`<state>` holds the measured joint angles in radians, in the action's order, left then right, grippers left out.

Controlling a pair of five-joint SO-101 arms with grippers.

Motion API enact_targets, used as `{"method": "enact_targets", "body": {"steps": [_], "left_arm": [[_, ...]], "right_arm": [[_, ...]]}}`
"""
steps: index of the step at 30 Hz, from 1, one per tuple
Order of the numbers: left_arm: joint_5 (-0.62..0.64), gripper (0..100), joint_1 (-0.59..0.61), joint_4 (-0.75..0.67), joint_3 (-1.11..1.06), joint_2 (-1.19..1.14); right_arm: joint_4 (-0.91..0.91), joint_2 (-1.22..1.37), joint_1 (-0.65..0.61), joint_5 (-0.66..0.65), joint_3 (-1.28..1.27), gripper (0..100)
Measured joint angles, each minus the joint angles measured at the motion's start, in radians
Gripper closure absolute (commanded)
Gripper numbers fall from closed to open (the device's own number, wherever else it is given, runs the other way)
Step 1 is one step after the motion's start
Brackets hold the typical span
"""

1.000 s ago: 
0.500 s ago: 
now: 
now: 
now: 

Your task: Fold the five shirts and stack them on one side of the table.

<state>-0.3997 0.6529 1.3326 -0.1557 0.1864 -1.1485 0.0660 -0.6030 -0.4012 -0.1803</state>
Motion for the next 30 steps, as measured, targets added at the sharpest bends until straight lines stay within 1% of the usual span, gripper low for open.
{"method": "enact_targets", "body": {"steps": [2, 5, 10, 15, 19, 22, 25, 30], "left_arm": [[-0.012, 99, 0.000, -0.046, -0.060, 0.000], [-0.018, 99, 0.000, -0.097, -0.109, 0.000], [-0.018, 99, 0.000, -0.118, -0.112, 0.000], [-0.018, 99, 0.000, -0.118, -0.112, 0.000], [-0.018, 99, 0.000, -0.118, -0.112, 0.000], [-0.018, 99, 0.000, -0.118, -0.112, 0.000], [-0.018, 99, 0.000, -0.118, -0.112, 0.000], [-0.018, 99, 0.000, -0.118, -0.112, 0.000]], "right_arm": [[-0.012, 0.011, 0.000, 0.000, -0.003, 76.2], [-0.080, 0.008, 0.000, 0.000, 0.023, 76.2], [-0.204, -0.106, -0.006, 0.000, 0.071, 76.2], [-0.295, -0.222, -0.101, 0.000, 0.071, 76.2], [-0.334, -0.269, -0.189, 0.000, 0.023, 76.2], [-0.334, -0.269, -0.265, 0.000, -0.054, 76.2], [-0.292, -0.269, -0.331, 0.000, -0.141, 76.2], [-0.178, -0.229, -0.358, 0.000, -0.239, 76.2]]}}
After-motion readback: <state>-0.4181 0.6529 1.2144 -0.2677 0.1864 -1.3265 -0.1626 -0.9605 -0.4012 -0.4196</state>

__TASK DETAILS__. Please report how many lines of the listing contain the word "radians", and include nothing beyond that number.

__EXERCISE RESULT__. 2